Mark Golding needs to be seen if not immediately ready for podium rights, then certainly huffing and puffing at the stadium gates. In my political commentary over many years, I have always been tough on those politicians who have fumbled the ball and danced around the cookie jar. During that time, I have never found reason to describe either the JLP or the People’s National Party as stupid.

After Barack Obama secured his second term in 2012, in the political autopsy scripted by the Republican Party, Louisiana governor Bobby Jindal told his colleagues to “stop being the stupid party”. That political sentiment was supposed to drive the party’s push towards adopting policies that were more people-centric while still adhering to basic conservative values

Looking back at it now, the GOP could not adopt a new platform because its heart just did not go that way. Now the cockroaches fly by night and crawl by day and the once great American experiment may be devoured at any moment.
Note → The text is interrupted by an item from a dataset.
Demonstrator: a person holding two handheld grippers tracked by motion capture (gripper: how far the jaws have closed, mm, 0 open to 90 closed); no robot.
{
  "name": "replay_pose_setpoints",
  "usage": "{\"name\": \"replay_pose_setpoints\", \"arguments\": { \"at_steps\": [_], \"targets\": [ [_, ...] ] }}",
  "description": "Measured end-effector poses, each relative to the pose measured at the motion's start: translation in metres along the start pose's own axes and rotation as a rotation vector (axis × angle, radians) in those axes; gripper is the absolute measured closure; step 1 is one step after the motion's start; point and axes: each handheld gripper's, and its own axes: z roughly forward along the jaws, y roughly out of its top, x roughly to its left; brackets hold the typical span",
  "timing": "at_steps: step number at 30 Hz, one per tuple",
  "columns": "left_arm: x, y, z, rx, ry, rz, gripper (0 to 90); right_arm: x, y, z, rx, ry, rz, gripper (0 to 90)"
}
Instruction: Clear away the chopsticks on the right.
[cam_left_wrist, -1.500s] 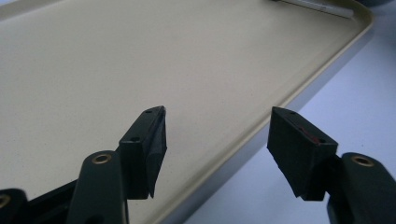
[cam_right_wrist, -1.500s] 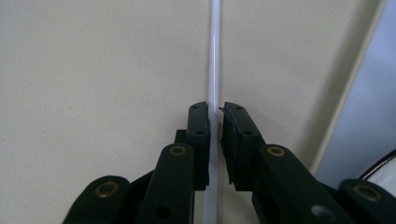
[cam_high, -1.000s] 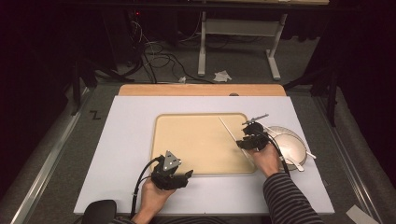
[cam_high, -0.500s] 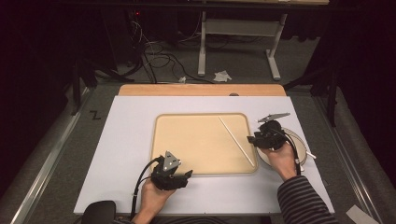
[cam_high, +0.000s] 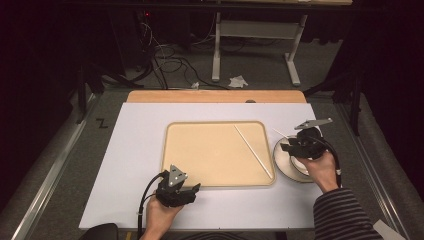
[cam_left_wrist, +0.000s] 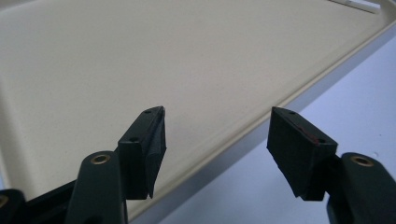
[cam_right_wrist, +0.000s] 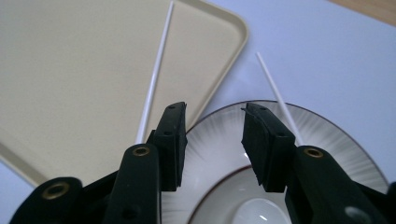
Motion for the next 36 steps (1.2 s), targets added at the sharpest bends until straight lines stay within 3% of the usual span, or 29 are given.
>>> {"name": "replay_pose_setpoints", "arguments": {
  "at_steps": [4,13,20,36],
  "targets": [
    [0.002,0.000,-0.004,-0.007,0.017,-0.005,37.5,-0.010,-0.004,-0.009,-0.020,0.012,-0.001,62.0],
    [0.008,-0.001,-0.012,-0.023,0.058,-0.018,37.5,-0.029,-0.009,-0.027,-0.024,-0.025,-0.035,67.9],
    [0.011,-0.001,-0.019,-0.042,0.086,-0.030,37.5,-0.052,-0.014,-0.042,-0.038,-0.052,-0.045,70.6],
    [0.016,-0.002,-0.026,-0.064,0.128,-0.050,37.5,-0.114,-0.031,-0.050,-0.001,-0.110,0.047,73.3]
  ]
}}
President Biden may bow to the political moment presented to him even if he may feel personal disgust with it. He may need to escalate the Russia-Ukraine war in the hope that a ‘tough guy’ image can successfully compete with his politically Milquetoast approach to the aggressive push to the dangerous right by the GOP.

In Jamaica’s modern politics, we have only had one political leader that was truly loved while also being tremendously respected for his forthrightness. That was Michael Manley. Eddie Seaga invited strong emotion in both directions. He was more respected for his pragmatic approach to politics and statist attitude to governance. In the larger population, love and admiration eluded him.
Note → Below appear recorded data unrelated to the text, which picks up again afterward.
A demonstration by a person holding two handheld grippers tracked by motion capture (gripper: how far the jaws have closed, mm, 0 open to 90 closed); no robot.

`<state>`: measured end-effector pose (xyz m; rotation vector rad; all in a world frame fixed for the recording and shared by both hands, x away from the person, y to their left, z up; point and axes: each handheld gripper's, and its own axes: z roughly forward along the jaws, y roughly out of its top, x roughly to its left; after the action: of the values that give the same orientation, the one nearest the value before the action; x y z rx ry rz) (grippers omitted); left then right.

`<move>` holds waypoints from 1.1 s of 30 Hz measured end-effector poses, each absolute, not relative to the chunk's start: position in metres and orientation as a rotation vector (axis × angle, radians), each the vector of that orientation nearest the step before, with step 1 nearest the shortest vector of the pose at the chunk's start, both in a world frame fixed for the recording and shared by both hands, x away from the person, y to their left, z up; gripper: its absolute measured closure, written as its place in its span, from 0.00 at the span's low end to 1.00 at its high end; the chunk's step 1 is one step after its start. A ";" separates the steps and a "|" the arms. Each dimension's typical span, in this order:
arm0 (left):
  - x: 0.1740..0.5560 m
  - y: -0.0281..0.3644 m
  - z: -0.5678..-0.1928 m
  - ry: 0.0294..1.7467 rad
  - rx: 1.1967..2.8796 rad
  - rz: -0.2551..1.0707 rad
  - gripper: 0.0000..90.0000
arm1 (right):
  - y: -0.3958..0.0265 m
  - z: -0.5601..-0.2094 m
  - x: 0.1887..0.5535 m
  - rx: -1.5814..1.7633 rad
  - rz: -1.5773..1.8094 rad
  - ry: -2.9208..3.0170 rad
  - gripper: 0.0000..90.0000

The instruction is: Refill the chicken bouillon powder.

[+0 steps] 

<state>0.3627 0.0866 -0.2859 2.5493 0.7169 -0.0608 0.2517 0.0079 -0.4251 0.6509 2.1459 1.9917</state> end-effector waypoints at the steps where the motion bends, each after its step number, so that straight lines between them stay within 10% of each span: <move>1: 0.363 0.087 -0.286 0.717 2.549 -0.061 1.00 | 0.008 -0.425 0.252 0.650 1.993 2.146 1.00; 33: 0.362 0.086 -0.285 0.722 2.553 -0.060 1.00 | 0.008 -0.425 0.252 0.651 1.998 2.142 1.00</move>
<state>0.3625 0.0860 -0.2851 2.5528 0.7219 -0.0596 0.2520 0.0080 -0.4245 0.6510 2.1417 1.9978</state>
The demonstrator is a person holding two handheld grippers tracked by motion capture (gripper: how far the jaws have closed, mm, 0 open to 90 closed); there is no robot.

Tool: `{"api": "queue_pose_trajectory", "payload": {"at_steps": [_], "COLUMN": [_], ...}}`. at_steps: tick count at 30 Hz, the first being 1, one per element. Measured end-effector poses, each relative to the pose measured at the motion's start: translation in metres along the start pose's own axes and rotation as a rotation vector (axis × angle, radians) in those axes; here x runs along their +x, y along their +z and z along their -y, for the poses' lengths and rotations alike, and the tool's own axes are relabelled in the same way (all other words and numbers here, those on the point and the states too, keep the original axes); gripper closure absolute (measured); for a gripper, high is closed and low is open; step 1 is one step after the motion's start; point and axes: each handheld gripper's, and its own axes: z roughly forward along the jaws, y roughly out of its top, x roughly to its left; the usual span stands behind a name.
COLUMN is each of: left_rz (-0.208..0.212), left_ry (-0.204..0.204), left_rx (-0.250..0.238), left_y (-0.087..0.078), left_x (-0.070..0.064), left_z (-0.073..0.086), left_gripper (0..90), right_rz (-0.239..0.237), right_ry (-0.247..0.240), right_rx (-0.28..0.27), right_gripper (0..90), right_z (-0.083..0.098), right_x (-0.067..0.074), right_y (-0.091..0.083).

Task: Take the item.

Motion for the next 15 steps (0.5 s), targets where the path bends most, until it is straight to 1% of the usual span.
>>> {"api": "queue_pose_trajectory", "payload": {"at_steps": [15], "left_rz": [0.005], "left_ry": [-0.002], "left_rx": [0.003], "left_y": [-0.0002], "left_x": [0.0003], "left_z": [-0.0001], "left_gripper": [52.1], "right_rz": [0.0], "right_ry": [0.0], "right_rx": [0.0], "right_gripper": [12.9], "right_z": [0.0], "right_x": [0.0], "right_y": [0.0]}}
In Cold War days when NATO and the Warsaw Pact countries engaged in the politics of paranoia, small countries like Jamaica were used as pawns simply because we had votes in the UN. So America could unduly lean on us when it suited that powerhouse.
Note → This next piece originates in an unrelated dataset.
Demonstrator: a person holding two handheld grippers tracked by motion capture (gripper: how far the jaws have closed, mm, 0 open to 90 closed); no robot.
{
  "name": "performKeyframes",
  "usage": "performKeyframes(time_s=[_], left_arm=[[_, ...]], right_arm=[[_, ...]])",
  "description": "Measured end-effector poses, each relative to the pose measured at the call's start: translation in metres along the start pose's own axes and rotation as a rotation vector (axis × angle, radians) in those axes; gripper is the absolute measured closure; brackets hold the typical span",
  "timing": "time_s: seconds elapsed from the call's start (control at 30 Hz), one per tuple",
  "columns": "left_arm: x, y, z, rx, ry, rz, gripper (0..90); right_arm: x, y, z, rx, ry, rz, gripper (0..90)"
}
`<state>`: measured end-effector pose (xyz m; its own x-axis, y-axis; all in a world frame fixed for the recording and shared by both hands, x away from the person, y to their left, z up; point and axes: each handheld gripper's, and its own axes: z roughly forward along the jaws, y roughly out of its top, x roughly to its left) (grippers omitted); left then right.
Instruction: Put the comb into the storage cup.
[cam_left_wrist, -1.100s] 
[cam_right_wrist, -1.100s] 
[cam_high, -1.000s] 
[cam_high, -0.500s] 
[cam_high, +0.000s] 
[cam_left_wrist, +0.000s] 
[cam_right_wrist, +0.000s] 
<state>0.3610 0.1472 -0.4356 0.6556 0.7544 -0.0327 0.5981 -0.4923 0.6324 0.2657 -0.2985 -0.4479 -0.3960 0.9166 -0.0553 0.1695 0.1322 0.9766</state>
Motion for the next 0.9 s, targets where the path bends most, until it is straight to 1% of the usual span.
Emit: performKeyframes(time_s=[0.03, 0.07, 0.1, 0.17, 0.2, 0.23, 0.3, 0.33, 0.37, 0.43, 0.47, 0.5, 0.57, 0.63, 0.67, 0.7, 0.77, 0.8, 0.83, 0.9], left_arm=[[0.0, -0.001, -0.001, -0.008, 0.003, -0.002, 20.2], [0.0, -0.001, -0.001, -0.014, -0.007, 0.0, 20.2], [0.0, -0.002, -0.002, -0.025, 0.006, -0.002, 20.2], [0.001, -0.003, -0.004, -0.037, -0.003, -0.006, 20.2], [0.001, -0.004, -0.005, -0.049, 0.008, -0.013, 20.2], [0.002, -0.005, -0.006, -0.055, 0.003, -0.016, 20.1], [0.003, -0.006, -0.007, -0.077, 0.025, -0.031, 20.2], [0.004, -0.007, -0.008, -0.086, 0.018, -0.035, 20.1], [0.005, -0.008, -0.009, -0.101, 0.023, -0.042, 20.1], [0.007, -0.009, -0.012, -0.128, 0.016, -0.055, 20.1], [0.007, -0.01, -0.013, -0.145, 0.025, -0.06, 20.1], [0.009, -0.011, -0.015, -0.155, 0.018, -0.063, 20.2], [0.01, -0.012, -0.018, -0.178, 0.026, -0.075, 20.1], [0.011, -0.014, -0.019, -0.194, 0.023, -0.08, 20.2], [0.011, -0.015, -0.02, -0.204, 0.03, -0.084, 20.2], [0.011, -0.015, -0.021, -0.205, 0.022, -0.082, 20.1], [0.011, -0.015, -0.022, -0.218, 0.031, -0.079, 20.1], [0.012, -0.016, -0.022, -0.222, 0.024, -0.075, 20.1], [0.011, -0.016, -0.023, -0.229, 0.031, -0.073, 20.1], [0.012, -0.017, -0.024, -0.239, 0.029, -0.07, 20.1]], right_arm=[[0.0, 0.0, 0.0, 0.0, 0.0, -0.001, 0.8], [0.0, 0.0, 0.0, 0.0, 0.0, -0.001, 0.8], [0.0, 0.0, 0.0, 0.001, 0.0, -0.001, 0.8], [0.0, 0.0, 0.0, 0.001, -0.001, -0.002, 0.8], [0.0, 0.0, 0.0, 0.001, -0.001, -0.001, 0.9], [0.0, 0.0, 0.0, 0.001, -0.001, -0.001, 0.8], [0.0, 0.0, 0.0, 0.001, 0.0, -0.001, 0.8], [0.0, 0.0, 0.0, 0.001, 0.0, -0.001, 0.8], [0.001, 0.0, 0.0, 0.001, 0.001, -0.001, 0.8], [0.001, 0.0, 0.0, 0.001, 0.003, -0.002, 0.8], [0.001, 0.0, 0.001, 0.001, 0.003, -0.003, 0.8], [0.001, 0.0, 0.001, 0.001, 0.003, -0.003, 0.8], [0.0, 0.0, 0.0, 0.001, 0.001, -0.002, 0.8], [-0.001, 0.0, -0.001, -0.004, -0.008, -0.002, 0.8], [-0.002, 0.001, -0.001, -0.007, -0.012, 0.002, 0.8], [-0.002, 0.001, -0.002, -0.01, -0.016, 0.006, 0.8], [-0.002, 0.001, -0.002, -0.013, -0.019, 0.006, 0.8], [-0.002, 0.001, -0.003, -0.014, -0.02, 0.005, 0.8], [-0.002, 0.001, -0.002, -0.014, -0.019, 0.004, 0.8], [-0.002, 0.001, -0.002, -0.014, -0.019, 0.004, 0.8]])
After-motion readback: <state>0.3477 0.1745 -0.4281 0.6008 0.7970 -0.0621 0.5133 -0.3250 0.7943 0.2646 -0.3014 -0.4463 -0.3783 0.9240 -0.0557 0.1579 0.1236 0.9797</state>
At this time, the Biden administration has not given the impression that it has a need for any undue focus on Jamaica. Its new ambassador to Jamaica, Nick Perry, himself Jamaica-born, has not been here long enough to enumerate and give an outline of the Biden policy in Jamaica.

GUILTY OR INNOCENT

The law and the language of the courtroom will never be fully understood by the majority of us who can be classified as mere mortals.

If a man is taken before the courts on, say, three murder charges and during the trial it was fully established that three bodies were indeed associated with violent death and then that man is freed in the courts, a number of concerns must come up in our minds.

Question: If the judge rules that the prosecution has not proved its case and the man walks, could we conclude that the real murderer has not been held? Or that the main factor in making the man walk is merely a technicality of the law?

On what basis does the delivery of justice holds its trump card?

Or is there a much bigger factor at work? Could that factor be mainly the completion of the case in court and the ability of those who administer and design the law to say, “Justice, whether or not reason showed up liberally in the advocacy, was delivered.” What do you think?